If you hit a pothole and incur damage to your vehicle, you have a legal right to submit a damage claim to the government agency responsible for fixing potholes.
WASHINGTON, DC (WUSA9)-- 'Tis the season for potholes in the District, Maryland and Virginia.
Joan Morris with the Virginia Department of Transportation tells WUSA9 calls from drivers reporting those road craters have tripled in Northern Virginia alone.
The problem is probably going to grow as we continue to have fluctuating temperatures and weather conditions. Potholes form when moisture gets into the pavement, freezes, expands and then thaws. All of this weakens pavement. Add a couple thousand vehicles a day, and things fall apart. Asphalt, and unfortunately, maybe your car too.
WUSA9 has received numerous reports of people hitting potholes in our area. The end result for some has been a blown tire, a lost hubcap, even front end alignment issues.
But did you know if your car suffers damage after hitting a pothole, you have the right to submit a damage claim to the transportation agency responsible for fixing potholes? You are not guaranteed reimbursement; however, you can, and should try.

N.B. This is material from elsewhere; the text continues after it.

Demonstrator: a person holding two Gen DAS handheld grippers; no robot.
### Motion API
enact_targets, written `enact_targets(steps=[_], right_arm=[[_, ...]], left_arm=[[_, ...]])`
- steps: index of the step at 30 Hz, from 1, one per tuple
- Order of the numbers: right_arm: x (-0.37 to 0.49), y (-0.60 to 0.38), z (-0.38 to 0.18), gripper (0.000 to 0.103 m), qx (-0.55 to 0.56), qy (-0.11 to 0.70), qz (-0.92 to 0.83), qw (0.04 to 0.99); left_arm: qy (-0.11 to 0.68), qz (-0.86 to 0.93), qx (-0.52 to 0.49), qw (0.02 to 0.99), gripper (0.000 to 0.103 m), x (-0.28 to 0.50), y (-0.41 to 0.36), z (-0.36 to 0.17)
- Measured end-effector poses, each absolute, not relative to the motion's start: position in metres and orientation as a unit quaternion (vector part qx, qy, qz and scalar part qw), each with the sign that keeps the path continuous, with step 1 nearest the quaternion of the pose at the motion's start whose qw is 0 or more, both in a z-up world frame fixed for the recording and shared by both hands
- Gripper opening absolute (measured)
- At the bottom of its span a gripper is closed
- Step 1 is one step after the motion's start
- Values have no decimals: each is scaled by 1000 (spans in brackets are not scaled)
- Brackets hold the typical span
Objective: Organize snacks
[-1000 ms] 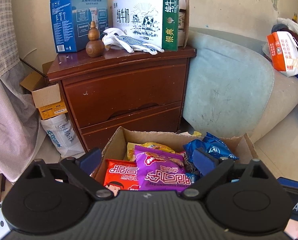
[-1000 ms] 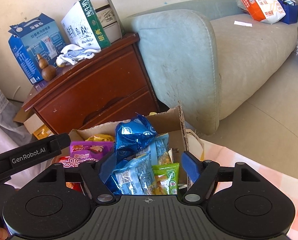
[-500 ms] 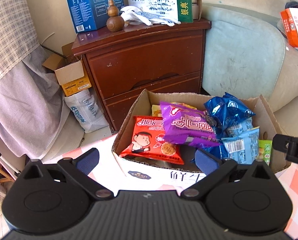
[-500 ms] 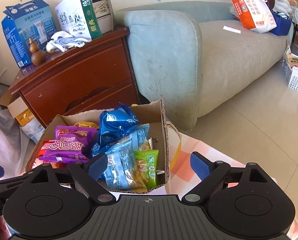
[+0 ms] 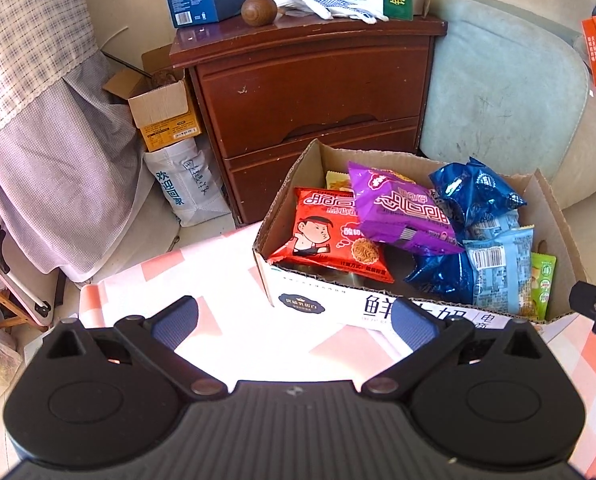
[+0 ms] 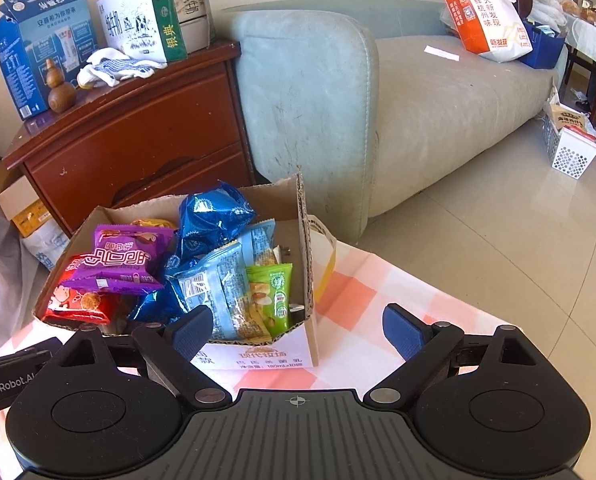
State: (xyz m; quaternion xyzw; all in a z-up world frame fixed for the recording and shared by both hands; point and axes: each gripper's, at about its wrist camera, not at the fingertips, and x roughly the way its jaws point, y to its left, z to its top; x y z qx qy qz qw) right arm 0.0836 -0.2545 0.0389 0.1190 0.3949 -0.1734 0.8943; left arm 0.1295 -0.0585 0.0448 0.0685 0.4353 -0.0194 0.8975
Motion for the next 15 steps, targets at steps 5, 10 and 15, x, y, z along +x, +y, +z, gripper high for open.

It should be noted, that one of the prerequisites for an agency to be responsible for damage is proof it was aware of the issue, but did nothing about it. According to Eduard Bartholme, with the WUSA9 Call for Action team, "In most jurisdictions the first person to report the issue is not entitled to any compensation only subsequent claims from others are considered for compensation....Once they are aware and leave it unresolved they are liable."
Here is a list of local transportation offices and how to submit a claim:
District of Columbia
To file a claim you must contact the DC Office of Risk Management
You can also call (202) 727-8600
State of Maryland
File a written claim by going to: Maryland Treasury Department
You can also call (410) 260-7684 or 1-800-942-0162
A spokesperson at the Maryland Department of Transportation tells WUSA9 part of the claims process is for the driver to prove MDOT knew about the pothole.
Please note the State of Maryland is responsible for repairing potholes on state maintained roads. These include, but are not limited to, such routes as Rt. 355, 117 etc. or Connecticut Avenue, East-West Highway.
File a written claim by going to: Montgomery County Department of Transportation
The following information is requested: name; was anyone injured in the incident?; street and email addresses; daytime telephone number; when did the incident occur?; where did the incident occur?; description of what occurred.
A representative from Risk Management will call back to gather more information and answer additional questions.
Prince George's County
According to the Prince George's County Department of Transportation you can call the CountyClick number, which is 311 to report damage to your vehicle from potholes. Please note, you must call 311 from a number within the county. If calling from outside the county dial (301) 324-2710. There is no online form.
Commonwealth of Virginia
Contact VDOT's Customer Service Center at 1-800-367-7623
According to VDOT's website, "Claims are investigated on a case-by-case basis. Investigators review the circumstances, the type and location of the pothole, if VDOT had been previously notified of the issue, and if crews had been given a reasonable amount of time to repair the pothole."
Please note the Virginia Department of Transportation (VDOT) is responsible for patching potholes on the 58,000 miles of state-maintained roads in the commonwealth.
If the pothole is in a city, town, Arlington County or Henrico County, call the public works department in that location.